Было вполне очевидно, почему столь тонкий политик, как предводитель, хотел поставить образ молодого героя в пример романтически настроенному Уэверли, которому он был так близок по духу. В остальном письмо его заключало лишь мелкие поручения, которые Эдуард обещался выполнить в Англии, и лишь к концу письма наш герой нашел следующие строки:

Я очень сердит на Флору, что она вчера к нам не вышла. И раз уж мне приходится утруждать вас этим письмом, чтобы вы не забыли купить мне в Лондоне рыболовные принадлежности и самострел, я решил заодно вложить и стихи Флоры на могилу Уогана. Это я делаю специально для того, чтобы ее подразнить; ибо, сказать вам правду, я думаю, что она больше влюблена в память этого погибшего героя, чем когда-либо будет способна полюбить живого, если только он не пойдет по такому же пути. Но современные английские сквайры берегут свои дубы для оленьих заповедников или для починки бреши в своих финансах после проигрыша у Уайта, а не для того, чтобы листвой их украшать свое чело или осенять свои могилы. Разрешите надеяться, что в вашем лице, дорогой друг, которому я с особенной радостью дал бы другое имя, мы имеем блестящее исключение.

К дубу.

На ***ском кладбище в шотландских горах,

По преданию осеняющему могилу капитана Уогана,

Убитого в 1649 году.

О гордый дуб земли родной, Эмблема верности английской! Ты над могилою святой Свою листву склоняешь низко.
Так не жалей же, о герой, Что в той земле, где часты вьюги, Не распустились над тобой Цветы, растущие на юге.
Цветущий май им жизнь дает, Томятся все они от зноя, И зимний ветер их убьет.

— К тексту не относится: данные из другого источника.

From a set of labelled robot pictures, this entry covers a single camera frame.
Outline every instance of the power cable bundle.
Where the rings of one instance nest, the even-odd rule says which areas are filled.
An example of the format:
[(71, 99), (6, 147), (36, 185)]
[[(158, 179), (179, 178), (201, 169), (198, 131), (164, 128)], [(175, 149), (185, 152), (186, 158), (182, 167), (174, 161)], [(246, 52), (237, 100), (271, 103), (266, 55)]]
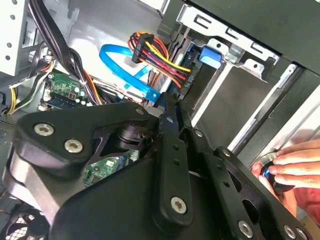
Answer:
[[(191, 70), (171, 62), (168, 50), (159, 38), (153, 34), (135, 32), (130, 36), (128, 46), (133, 53), (133, 62), (151, 65), (159, 73), (170, 78), (178, 88), (182, 87)], [(153, 78), (151, 86), (157, 77), (158, 74)]]
[(99, 96), (92, 78), (84, 70), (80, 55), (74, 49), (68, 47), (43, 0), (30, 0), (28, 7), (45, 44), (62, 67), (83, 85), (90, 102), (93, 105), (106, 103)]

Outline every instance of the yellow wire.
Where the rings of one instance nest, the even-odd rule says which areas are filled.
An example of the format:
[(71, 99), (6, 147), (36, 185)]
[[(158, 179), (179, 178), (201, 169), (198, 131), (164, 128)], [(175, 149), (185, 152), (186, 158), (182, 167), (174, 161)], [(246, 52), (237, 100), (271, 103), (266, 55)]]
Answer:
[[(138, 36), (138, 38), (140, 38), (140, 35), (141, 35), (141, 34), (151, 34), (151, 33), (148, 33), (148, 32), (145, 32), (145, 31), (139, 31), (139, 32), (136, 33), (136, 35)], [(163, 45), (163, 47), (164, 47), (164, 49), (165, 49), (166, 59), (169, 60), (169, 52), (168, 52), (166, 46), (163, 44), (163, 42), (162, 42), (158, 37), (154, 36), (154, 38), (157, 39), (159, 42), (162, 43), (162, 45)], [(162, 56), (161, 52), (159, 52), (158, 49), (156, 49), (156, 48), (154, 48), (154, 49)]]
[(145, 44), (151, 49), (152, 52), (154, 52), (154, 54), (156, 54), (159, 58), (161, 58), (163, 61), (165, 61), (167, 64), (170, 64), (171, 66), (177, 68), (177, 69), (180, 69), (182, 71), (186, 71), (186, 72), (191, 72), (191, 69), (189, 68), (185, 68), (183, 66), (179, 66), (177, 64), (174, 64), (173, 62), (170, 62), (169, 60), (167, 60), (164, 56), (162, 56), (161, 54), (158, 53), (158, 51), (153, 47), (151, 46), (150, 43), (148, 43), (147, 41), (145, 42)]
[(10, 115), (16, 107), (16, 92), (13, 88), (10, 88), (10, 91), (11, 91), (11, 106), (7, 113), (8, 115)]

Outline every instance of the silver screw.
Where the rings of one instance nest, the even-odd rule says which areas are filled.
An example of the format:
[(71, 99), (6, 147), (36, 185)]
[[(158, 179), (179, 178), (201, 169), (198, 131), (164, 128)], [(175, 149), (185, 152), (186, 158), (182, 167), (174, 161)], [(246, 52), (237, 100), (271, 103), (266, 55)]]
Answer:
[(78, 154), (84, 149), (84, 146), (78, 140), (70, 139), (64, 143), (64, 148), (69, 153)]
[(50, 136), (55, 132), (55, 129), (46, 123), (39, 123), (35, 125), (33, 129), (40, 136)]
[(138, 114), (141, 114), (141, 115), (144, 115), (144, 114), (145, 114), (144, 111), (142, 111), (142, 110), (139, 109), (139, 108), (137, 108), (135, 111), (136, 111)]
[(294, 231), (287, 225), (283, 226), (285, 233), (291, 238), (291, 239), (296, 239), (296, 234)]
[(230, 157), (230, 153), (228, 152), (228, 150), (223, 149), (223, 153), (224, 153), (224, 155), (226, 155), (227, 157)]
[(251, 227), (245, 221), (239, 221), (238, 227), (243, 235), (245, 235), (248, 239), (251, 239), (254, 236)]
[(186, 203), (177, 196), (171, 198), (171, 207), (175, 210), (178, 214), (185, 214), (187, 211)]
[(198, 131), (198, 130), (195, 131), (195, 134), (197, 134), (198, 137), (200, 137), (200, 138), (202, 138), (202, 137), (204, 136), (204, 135), (202, 134), (202, 132), (200, 132), (200, 131)]
[(172, 124), (174, 123), (174, 120), (171, 117), (168, 116), (166, 119), (168, 120), (168, 122), (170, 122)]
[(296, 228), (298, 234), (300, 234), (300, 236), (303, 238), (303, 240), (308, 240), (307, 235), (304, 233), (304, 231), (302, 231), (300, 228)]

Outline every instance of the black plastic bracket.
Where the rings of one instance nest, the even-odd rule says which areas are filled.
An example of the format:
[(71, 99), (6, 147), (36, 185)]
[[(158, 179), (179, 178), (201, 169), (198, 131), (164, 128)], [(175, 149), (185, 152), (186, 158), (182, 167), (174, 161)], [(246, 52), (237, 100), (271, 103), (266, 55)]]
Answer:
[(192, 203), (186, 145), (179, 139), (176, 102), (163, 98), (159, 118), (152, 216), (167, 235), (176, 235), (192, 224)]
[[(25, 161), (43, 168), (62, 179), (74, 179), (96, 151), (94, 139), (106, 144), (112, 133), (129, 125), (144, 126), (150, 115), (137, 103), (108, 105), (45, 111), (22, 117), (15, 128), (13, 147)], [(42, 136), (35, 132), (37, 124), (51, 125), (54, 133)], [(65, 149), (67, 140), (78, 140), (83, 145), (79, 153)]]

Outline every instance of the hand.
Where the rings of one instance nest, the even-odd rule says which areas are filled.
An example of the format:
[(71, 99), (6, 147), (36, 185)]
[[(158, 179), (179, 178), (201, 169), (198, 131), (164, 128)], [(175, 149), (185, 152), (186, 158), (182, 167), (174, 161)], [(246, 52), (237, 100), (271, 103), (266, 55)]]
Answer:
[(261, 169), (262, 169), (262, 165), (258, 162), (256, 162), (253, 166), (252, 166), (252, 173), (253, 175), (259, 179), (259, 181), (263, 184), (263, 186), (266, 187), (266, 189), (269, 190), (269, 192), (272, 193), (272, 195), (279, 200), (280, 203), (282, 203), (282, 205), (294, 216), (297, 216), (297, 201), (296, 201), (296, 197), (295, 197), (295, 193), (293, 190), (284, 192), (283, 194), (281, 194), (280, 196), (276, 195), (273, 187), (271, 186), (271, 184), (269, 183), (269, 181), (262, 175), (260, 175), (261, 173)]
[(320, 139), (287, 147), (269, 167), (274, 180), (296, 188), (320, 189)]

Нет, не цвести им над тобою!
Когда отчаяньем судьба Порывы душ сковала властно — Ты вышел в бой; твоя борьба Была короткой, но прекрасной.
Когда оружье бритт сложил И предал короля позорно, Ты здесь собрал на Альбин-хилл Народ простой, но непокорный.
В твой смертный час не жалкий хор Родни и певчих плакал в зале — С твоим шли гробом дети гор, Твой меч волынки прославляли.
И кто б из нас на склоне лет Не отдал жизни самой длинной За твой блистательный рассвет И славную твою кончину?
Как римляне сынов своих Дубовыми венками чтили, Так дуб хранит от ветров злых Твой мирный сон на Альбин-хилле.